Charles nodded. “That’s the way it looks. So, are you ready to take a ride?”
I wasn’t so sure. My most recent experience with being given a ride hadn’t turned out very well.
“Where to?”
“I want to show you something.”
“Can’t you just tell me?”
“Showing’s better than telling. Come on.”
Not particularly happy about it, I headed for the stairs. Out in the parking lot I was surprised to discover that Charles’s ride was a fire-engine-red Corvette. Not brand new, but new enough to make a statement. The man may have hit bottom years earlier, when Tim O’Malley’s daughter had walked out on him for another woman, but that had most likely been the beginning of a long upward path for which Pop O’Malley was most likely largely responsible. I wondered what Tim would think if I called him by that handle, too. Somehow I suspected that he wouldn’t mind.

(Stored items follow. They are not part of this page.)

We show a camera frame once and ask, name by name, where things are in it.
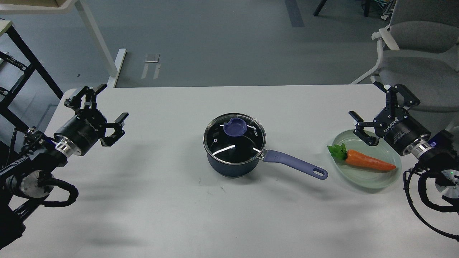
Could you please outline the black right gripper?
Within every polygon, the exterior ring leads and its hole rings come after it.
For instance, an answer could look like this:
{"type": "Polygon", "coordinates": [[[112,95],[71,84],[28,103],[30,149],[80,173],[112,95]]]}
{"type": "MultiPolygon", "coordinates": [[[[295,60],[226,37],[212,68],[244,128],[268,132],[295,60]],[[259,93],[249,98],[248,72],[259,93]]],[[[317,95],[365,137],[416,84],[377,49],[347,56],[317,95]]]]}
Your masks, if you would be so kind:
{"type": "Polygon", "coordinates": [[[383,91],[386,96],[385,109],[374,118],[374,122],[364,122],[361,116],[354,111],[349,111],[349,115],[356,122],[354,134],[359,137],[368,146],[376,146],[379,143],[379,137],[397,152],[404,156],[409,154],[409,146],[413,142],[428,140],[431,132],[421,125],[416,119],[411,117],[404,107],[418,106],[420,100],[402,84],[395,86],[384,85],[375,81],[373,83],[379,90],[383,91]],[[403,97],[403,104],[398,104],[397,94],[403,97]],[[372,127],[378,137],[371,137],[364,128],[372,127]]]}

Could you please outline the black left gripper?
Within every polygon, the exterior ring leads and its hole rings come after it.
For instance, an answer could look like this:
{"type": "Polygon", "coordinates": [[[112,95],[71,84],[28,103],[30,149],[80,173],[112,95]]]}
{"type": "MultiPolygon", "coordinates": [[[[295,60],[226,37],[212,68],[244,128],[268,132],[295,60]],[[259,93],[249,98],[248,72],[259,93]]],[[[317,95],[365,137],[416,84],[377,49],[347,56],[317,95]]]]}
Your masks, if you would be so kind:
{"type": "Polygon", "coordinates": [[[97,95],[107,86],[84,86],[64,101],[65,107],[79,111],[54,133],[54,138],[72,142],[77,156],[85,155],[99,139],[102,146],[111,147],[125,135],[123,126],[129,113],[121,113],[113,123],[107,123],[105,116],[97,109],[97,95]],[[105,136],[106,129],[114,129],[113,134],[105,136]]]}

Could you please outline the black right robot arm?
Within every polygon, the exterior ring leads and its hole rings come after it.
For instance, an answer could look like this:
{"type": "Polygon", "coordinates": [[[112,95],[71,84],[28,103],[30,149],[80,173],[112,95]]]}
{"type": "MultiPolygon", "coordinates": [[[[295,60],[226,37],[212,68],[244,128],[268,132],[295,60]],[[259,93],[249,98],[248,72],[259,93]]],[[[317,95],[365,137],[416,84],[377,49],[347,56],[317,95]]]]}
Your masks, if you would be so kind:
{"type": "Polygon", "coordinates": [[[458,156],[452,148],[452,135],[441,131],[441,143],[431,145],[431,132],[409,113],[409,109],[418,106],[420,100],[402,84],[390,86],[374,82],[374,85],[385,93],[385,107],[371,122],[365,122],[356,112],[350,111],[350,116],[356,121],[354,134],[369,146],[376,146],[383,139],[397,154],[414,155],[418,162],[403,174],[409,206],[415,216],[431,230],[458,240],[457,235],[439,230],[426,222],[416,210],[410,195],[411,178],[418,175],[418,194],[423,204],[438,212],[458,213],[458,156]],[[448,202],[447,206],[429,200],[426,186],[429,178],[435,180],[441,198],[448,202]]]}

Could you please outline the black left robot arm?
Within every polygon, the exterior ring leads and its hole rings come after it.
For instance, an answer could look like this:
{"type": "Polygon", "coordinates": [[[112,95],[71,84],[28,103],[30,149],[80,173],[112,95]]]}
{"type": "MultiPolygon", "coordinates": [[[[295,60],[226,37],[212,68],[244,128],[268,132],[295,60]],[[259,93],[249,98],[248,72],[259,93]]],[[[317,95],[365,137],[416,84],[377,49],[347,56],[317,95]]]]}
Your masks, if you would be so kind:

As Charles and I headed down Highway 60 and turned onto the 101, I was dying to ask where we were going, but I stifled. Both highways were clotted with late afternoon traffic. Inching along in the HOV lane, we drove across the near north end of the city—not the real north end because the city has now expanded northward far beyond where those traditional boundaries used to lay. On the far side of Scottsdale and still on the 101, we turned south, exiting toward downtown Scottsdale on East Chaparral, just north of Camelback. Charles turned left onto Scottsdale Road, drove past Goldwater, and pulled into a parking garage at Fashion Square. Instead of parking in a space on one of the lower levels, he drove all the way up to the roof and pulled into a spot at the far edge of the lot, looking north.
“What do you see?” he asked.
I looked at the mid-rise across the street. It obviously housed high-end condos. The spacious balconies were filled with plants in wildly colorful pots and furnished with equally high-end deck chairs and tables. The grounds around the base of the building were meticulously landscaped with towering palms, a carpet of lush green grass, and flower beds thick with recently planted petunias. Clearly this was a building where the residents weren’t the least bit concerned about the high cost of water in the Valley of the Sun.
“It’s a building,” I said grumpily, annoyed at being forced to play a guessing game. “Condos for the rich and famous.”
“Rich and infamous maybe,” Charles replied with a sly grin. “Who do you suppose lives here?”
“I have no idea.”
“Your cleaning lady,” he said. “Marina Ochoa. That’s not the name she goes by here. Folks in the condo complex know her as Maria Fuentes, but believe me, this is where the woman known to you as Marina Ochoa lives. By the way, she doesn’t have any kids. None at all.”